The Small Business Regulation Subcommittee of the Interim Joint Committee on Economic Development and Tourism passed a resolution this week saying any expansion of gaming offered by the lottery should be deferred until the 2000 General Assembly session begins in January.
The Lottery Board released a study this week saying it could generate $600 million a year through video poker games installed at retail outlets around the state.
Rep. Joe Fischer, R-Fort Thomas, a committee member, said the resolution was passed because lawmakers fear the lottery could expand the games it offers through regulations and without legislative approval.
Mr. Fischer said the resolution carries no force of law.
But it's an indication of our intent that any potential effort to expand the lottery's game must first be approved by the legislature, and the approved by the citizens, he said.

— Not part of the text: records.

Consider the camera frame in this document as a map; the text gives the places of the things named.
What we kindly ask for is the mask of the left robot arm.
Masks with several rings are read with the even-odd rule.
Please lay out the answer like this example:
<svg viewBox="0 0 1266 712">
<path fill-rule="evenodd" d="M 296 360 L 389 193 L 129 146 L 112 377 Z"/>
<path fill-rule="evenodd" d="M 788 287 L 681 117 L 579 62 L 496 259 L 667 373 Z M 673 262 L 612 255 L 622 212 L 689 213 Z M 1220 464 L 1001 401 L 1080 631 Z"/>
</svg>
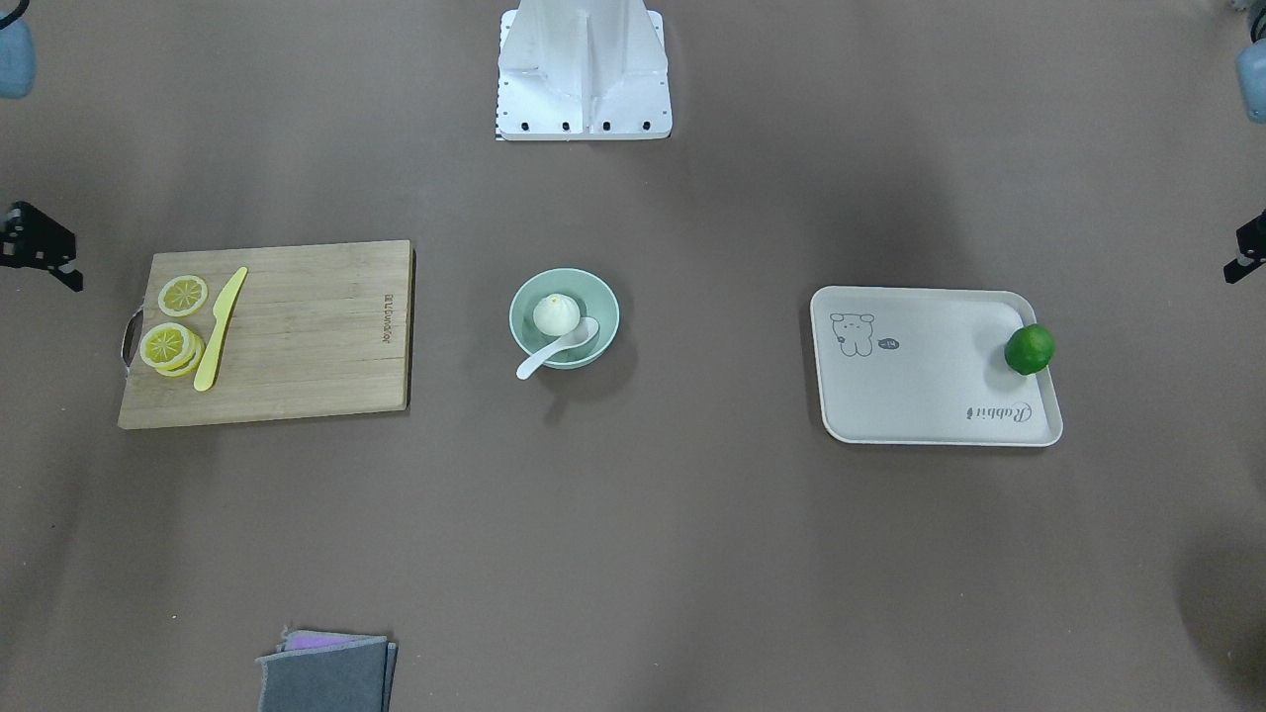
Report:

Lottery officials could not be reached to comment.
A 1993 Attorney General's opinion also states that the lottery cannot be expanded without legislative and citizen approval.
But that doesn't have the force of law, either, Mr. Fischer said.
We felt it was important to let the Lottery Board know that the legislature deserves to be heard on this issue, he said. Then the people under the terms of the constitution are entitled to their point of view.
The legislative intent is clear that there is a differentiation of powers and that only the legislature can approve any further expansion of the lottery, said Rep. Chris Ratliff, R-Pikeville.
Several members of the committee said that expanding the lottery could result in an undue burden on the poor.
Sen. Dan Seum, D-Louisville, said the resolution will be sent to the House and Senate State Government Committees for their ratification, and then sent to Lottery Board and Gov. Paul Patton.
Mr. Patton has recently raised the issue of having the legislature and the citizens consider and vote on allowing casino gambling as way to raise more money for the state.
Mr. Fischer said neither he nor his constituents support casino gambling in Kentucky.